Franck Evina

Personal information
- Full name: Franck Junior Evina
- Date of birth: 5 July 2000 (age 26)
- Place of birth: Yaoundé, Cameroon
- Height: 1.80 m (5 ft 11 in)
- Positions: Forward; left winger;

Team information
- Current team: Würzburger Kickers
- Number: 18

Youth career
- 0000–2013: SV Neuperlach
- 2013–2017: Bayern Munich

Senior career*
- Years: Team / Apps / (Gls)
- 2017–2020: Bayern Munich II / 33 / (6)
- 2018–2020: Bayern Munich / 2 / (0)
- 2019: → Holstein Kiel (loan) / 9 / (0)
- 2019–2020: → KFC Uerdingen (loan) / 14 / (4)
- 2020–2022: Hannover 96 / 2 / (0)
- 2021: → Hannover 96 II / 5 / (0)
- 2022: → Viktoria Berlin (loan) / 8 / (0)
- 2022: → Hannover 96 II / 18 / (12)
- 2023–2024: SV Sandhausen / 34 / (5)
- 2024–2026: Emmen / 44 / (11)
- 2026–: Würzburger Kickers / 0 / (0)

International career^{‡}
- 2017: Germany U18 / 1 / (0)
- 2019: Cameroon U23 / 3 / (2)
- 2020: Cameroon / 1 / (0)

= Franck Evina =

Cameroonian footballer (born 2000)

Franck Junior Evina (born 5 July 2000) is a Cameroonian footballer who plays as a forward for German club Würzburger Kickers.

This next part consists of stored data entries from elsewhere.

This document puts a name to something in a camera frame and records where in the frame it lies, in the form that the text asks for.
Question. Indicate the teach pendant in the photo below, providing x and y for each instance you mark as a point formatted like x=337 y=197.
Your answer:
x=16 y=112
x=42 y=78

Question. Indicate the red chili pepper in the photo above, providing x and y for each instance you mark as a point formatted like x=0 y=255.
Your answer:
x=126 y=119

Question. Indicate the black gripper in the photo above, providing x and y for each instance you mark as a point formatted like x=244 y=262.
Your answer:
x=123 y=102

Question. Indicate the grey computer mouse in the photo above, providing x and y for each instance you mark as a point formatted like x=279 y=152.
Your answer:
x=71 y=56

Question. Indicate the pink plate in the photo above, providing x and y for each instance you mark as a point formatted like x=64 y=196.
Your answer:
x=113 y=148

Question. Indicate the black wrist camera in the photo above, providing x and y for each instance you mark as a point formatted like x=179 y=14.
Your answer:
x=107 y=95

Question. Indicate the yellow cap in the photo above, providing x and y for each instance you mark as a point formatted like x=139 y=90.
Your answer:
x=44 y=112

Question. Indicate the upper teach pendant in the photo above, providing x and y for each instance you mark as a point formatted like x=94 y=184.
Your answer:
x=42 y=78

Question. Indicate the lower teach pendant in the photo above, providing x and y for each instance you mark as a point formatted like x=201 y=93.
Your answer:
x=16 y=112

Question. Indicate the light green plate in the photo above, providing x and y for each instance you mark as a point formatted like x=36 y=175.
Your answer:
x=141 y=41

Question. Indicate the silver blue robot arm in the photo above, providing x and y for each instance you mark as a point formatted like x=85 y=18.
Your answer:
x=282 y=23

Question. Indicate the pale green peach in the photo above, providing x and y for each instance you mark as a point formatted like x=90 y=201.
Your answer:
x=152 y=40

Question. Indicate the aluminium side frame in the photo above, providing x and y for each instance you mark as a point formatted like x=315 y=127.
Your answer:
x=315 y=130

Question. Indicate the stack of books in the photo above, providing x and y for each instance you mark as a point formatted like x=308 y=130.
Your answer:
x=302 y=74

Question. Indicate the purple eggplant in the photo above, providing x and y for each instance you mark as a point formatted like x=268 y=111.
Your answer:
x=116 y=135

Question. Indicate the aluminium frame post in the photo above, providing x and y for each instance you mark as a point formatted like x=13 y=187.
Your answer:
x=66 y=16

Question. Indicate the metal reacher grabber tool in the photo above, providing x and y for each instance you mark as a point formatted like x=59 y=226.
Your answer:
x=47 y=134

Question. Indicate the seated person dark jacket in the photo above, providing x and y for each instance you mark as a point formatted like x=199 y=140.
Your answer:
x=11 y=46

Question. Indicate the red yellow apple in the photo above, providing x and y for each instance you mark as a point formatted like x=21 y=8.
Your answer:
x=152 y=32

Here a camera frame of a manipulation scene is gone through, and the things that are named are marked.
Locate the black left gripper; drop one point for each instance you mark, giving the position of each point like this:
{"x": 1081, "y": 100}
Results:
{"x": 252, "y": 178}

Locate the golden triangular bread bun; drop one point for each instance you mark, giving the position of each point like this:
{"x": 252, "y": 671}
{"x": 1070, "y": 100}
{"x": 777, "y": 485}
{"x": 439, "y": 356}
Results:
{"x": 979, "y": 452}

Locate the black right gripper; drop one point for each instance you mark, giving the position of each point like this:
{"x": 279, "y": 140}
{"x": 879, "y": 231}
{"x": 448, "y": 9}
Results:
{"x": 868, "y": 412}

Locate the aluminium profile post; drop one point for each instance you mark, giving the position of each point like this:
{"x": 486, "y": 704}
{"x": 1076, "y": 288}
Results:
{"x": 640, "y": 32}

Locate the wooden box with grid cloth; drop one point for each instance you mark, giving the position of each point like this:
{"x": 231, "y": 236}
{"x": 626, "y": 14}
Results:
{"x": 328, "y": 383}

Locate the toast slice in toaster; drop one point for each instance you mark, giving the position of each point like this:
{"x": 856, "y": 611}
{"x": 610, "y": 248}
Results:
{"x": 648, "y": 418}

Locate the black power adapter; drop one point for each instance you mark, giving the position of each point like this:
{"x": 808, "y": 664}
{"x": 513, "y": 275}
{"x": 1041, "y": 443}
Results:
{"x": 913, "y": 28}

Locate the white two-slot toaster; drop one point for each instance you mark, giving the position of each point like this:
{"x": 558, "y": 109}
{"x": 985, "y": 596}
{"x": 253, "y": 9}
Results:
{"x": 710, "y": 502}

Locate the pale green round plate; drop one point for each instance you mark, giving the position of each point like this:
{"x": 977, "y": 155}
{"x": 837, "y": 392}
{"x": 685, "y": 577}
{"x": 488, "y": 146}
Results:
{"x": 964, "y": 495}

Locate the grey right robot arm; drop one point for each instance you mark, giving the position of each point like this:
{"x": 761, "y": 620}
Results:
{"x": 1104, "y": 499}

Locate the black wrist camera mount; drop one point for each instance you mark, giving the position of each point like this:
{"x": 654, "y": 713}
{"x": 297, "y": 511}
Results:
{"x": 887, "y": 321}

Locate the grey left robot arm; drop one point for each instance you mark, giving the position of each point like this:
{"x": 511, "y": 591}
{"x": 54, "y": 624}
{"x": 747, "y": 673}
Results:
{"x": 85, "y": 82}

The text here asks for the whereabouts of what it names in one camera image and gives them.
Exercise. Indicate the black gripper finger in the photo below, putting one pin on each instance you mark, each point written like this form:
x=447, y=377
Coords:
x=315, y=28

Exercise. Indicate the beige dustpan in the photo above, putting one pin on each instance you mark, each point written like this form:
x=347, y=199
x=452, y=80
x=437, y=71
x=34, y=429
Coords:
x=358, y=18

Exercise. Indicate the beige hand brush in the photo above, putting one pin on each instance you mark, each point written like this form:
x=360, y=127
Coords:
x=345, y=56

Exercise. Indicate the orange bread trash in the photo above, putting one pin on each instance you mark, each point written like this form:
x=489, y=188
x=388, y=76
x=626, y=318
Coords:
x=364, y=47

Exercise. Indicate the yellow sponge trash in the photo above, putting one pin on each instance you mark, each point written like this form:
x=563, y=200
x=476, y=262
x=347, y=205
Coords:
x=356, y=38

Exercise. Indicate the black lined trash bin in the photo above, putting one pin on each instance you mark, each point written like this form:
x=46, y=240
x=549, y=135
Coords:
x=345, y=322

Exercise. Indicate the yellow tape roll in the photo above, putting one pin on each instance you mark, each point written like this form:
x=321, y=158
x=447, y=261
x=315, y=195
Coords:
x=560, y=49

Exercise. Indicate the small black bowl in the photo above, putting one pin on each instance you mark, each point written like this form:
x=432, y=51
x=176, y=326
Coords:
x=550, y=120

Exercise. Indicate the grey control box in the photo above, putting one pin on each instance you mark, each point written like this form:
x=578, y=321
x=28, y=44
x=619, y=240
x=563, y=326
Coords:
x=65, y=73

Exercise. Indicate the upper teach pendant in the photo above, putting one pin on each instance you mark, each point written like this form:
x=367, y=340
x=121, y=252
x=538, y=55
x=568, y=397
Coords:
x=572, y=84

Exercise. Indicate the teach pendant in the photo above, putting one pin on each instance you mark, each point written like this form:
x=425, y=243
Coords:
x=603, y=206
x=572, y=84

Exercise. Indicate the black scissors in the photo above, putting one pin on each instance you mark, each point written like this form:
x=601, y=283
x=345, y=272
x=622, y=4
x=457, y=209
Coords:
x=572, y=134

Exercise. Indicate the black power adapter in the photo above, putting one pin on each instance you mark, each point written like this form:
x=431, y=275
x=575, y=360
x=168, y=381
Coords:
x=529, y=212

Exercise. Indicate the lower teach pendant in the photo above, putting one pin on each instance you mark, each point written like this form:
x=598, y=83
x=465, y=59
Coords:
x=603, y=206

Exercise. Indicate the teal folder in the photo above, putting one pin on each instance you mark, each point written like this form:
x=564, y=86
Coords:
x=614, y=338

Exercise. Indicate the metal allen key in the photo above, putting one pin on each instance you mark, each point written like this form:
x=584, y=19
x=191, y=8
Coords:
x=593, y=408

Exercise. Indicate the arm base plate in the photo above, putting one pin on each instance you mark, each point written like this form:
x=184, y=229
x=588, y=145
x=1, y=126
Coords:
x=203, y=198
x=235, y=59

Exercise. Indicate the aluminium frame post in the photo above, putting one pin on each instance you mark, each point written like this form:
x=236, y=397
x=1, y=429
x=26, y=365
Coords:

He represented Germany internationally on junior level before switching his allegiance to Cameroon.

==Club career==
In the 2017–18 season, Evina joined the squad of Bayern Munich II, making his debut in the Regionalliga Bayern on 4 August 2017 in a 2–1 home win against 1. FC Schweinfurt, starting the match before being substituted off in the 79th minute for Mario Crnički.

Evina made his Bundesliga debut for the first team on 28 April 2018 in a 4–1 home win against Eintracht Frankfurt, starting the match before being substituted off in the 66th minute for Niklas Süle. On 11 May 2018, Evina signed a professional contract with Bayern, lasting three years until 30 June 2021.

In January 2019, Evina joined 2. Bundesliga side Holstein Kiel on a 1.5-year loan. After limited with playing time in the 2018–19 season, the loan deal was terminated and he was instead sent out on loan at KFC Uerdingen for the 2019–20 season.
He left the club and joined 2. Bundesliga side Hannover 96 on 21 July 2020 for an undisclosed fee. He was loaned out to Viktoria Berlin for the second half of the 2021–22 season. Ahead of the 2022–23 season, Evina was demoted to the reserve team's squad.

On 8 December 2022, Evina signed with 2. Bundesliga club SV Sandhausen.

On 16 July 2024, Evina moved to Emmen in the Netherlands on a two-year deal.

==International career==
Evina was eligible to represent Germany or the country of his birth, Cameroon, at international level. He played for Germany's U18 on 12 November 2017 against Italy. In November 2018, he decided to play for Cameroon.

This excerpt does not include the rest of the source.